つまり、大人が食べても平気な「ハチミツ」であっても、1歳未満の乳幼児が食べると危険なことがある、ということです。そのため、腸内細菌がそれなりに整う1歳までは「ハチミツ」は食べさせないようにしてください1)。
なお、このリスクが確認されたのは1986年頃です。そのため、1986年以前に子育てをしていた世代はこのことを知らず、むしろ「栄養があるから」といって乳幼児にハチミツを食べさせてしまうことがあるかもしれません。自分の祖父母世代にも、しっかりと情報共有して知識をアップデートさせておきましょう。
加熱すればOK?国産のものであれば安全?
インターネットやSNSでは、「加熱すればOK」「国産のものであれば安全」「○○産、△△製のものは大丈夫」・・・といった情報が出回ることがあります。しかし、こうした情報はいずれも不正確なため、注意が必要です。

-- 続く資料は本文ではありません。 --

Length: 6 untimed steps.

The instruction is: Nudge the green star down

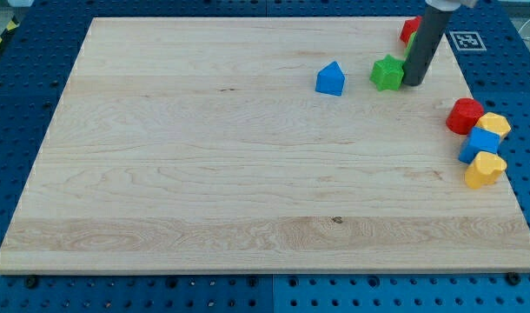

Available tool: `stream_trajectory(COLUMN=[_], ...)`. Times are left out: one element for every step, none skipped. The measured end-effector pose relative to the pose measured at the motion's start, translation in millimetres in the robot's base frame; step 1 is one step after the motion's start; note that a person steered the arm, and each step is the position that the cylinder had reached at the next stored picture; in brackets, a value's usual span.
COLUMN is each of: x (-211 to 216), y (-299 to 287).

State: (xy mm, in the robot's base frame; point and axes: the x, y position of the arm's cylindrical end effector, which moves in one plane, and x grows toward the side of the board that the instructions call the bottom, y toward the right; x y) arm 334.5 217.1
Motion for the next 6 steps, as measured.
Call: stream_trajectory(x=[-27.6, -35.4, -35.4, -35.1, -31.0, -18.4], y=[10.0, 9.6, 0.7, -19.1, -38.0, -40.7])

ボツリヌス菌には、「芽胞」と呼ばれる状態になって、熱などに耐える特殊な能力があります。この「芽胞」の状態のボツリヌス菌は、通常の調理や加熱では全く退治できません。つまり、「ハチミツ」を加熱調理すればOKというわけではないのです。加熱調理した「ハチミツ」であっても、焼き菓子などに入っているものであっても、1歳未満に与えるのは避けてください。

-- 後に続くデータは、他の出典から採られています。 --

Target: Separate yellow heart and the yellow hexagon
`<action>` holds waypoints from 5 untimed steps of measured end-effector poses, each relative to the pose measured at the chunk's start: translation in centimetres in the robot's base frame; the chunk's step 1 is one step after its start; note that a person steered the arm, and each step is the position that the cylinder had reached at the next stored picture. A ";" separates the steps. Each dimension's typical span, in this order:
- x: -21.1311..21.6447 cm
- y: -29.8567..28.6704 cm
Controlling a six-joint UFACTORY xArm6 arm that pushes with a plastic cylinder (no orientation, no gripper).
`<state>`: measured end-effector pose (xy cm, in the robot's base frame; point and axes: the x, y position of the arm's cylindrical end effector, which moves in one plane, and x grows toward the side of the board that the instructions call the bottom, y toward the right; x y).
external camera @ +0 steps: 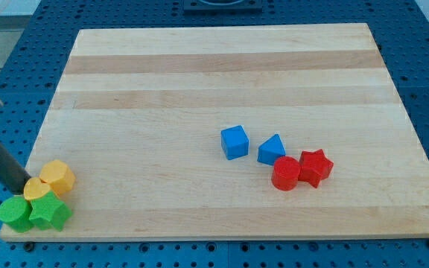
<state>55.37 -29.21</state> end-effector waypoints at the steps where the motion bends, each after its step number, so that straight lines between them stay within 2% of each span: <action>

また、ボツリヌス菌は世界のどこにでも普遍的に存在している菌です。日本は公衆衛生が発達して清潔だから日本産のハチミツであれば安全、ということはありません。あるいは、海外の○○という風光明媚な土地で採取されたハチミツだから大丈夫、人の手が入っていない未開の大自然の中で採取されたハチミツだから大丈夫、信頼できる△△社が作ったものだから安心・・・ということも、ありません。そこに土が存在する限り、ボツリヌス菌は「ハチミツ」に混入する可能性があり、通常の加熱や処理ではそのボツリヌス菌を無害化することは不可能だからです。
「ハチミツ」は色々な場面で活躍する便利な食品
基本的に、腸内環境が整っていない1歳未満の乳幼児を除けば、「ハチミツ」は特にリスクの高い食品ではありません。むしろ、「ハチミツ」には糖分だけでなく様々なミネラルが含まれているため、昔から栄養豊富な食品として利用されてきていますので、上手に活用してもらえたらと思います。

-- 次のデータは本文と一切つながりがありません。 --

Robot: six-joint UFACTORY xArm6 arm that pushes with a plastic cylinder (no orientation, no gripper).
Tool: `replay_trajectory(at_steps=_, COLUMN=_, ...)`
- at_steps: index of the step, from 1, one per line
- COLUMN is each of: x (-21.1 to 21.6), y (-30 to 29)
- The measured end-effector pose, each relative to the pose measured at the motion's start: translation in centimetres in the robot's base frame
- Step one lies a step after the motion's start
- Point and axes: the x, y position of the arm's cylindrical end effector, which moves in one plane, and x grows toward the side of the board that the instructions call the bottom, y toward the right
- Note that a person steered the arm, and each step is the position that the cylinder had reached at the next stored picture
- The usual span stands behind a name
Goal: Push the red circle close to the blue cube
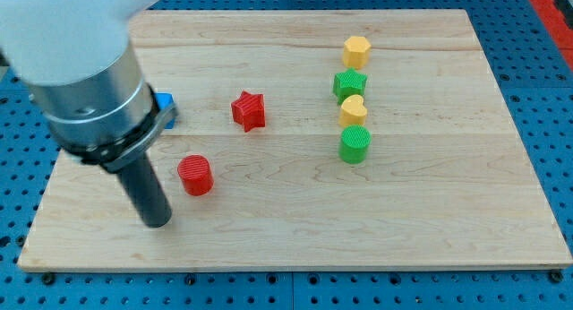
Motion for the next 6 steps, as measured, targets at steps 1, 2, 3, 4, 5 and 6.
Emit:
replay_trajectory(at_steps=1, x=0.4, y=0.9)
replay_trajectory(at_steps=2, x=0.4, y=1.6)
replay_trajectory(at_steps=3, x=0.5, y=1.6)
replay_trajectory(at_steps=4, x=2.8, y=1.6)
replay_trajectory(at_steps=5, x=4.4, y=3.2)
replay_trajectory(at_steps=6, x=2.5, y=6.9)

たとえば、レモンとハチミツを混ぜた暖かい飲み物などは、風邪をひいた時などに良いおすすめの飲料です。特に、「ハチミツ」は咳止めの薬よりも風邪の咳症状を大きく和らげてくれるという報告もある2,3)ため、咳で夜に眠れないときなどには、寝る前にティースプーン1杯くらいのハチミツを摂るのも良い対策になります。また、「ハチミツ」は粘度や甘さが強く、薬の苦味や酸味をうまく隠してくれるため、苦手な薬や飲みづらい薬がある場合にも役立ちます。
子どもの風邪にはあまり薬を使いたくない、子どもが薬の風味を苦手にしていてなかなか薬を飲んでくれない・・・そんな時には、「ハチミツ」を選択肢の1つとして思い出してもらえたら幸いです。
1) 厚生労働省「ハチミツを与えるのは1歳を過ぎてから」
2) Cochrane Database Syst Rev. 2018 Apr 10;4:CD007094.
3) Arch Pediatr Adolesc Med . 2007 Dec;161(12):1140-6.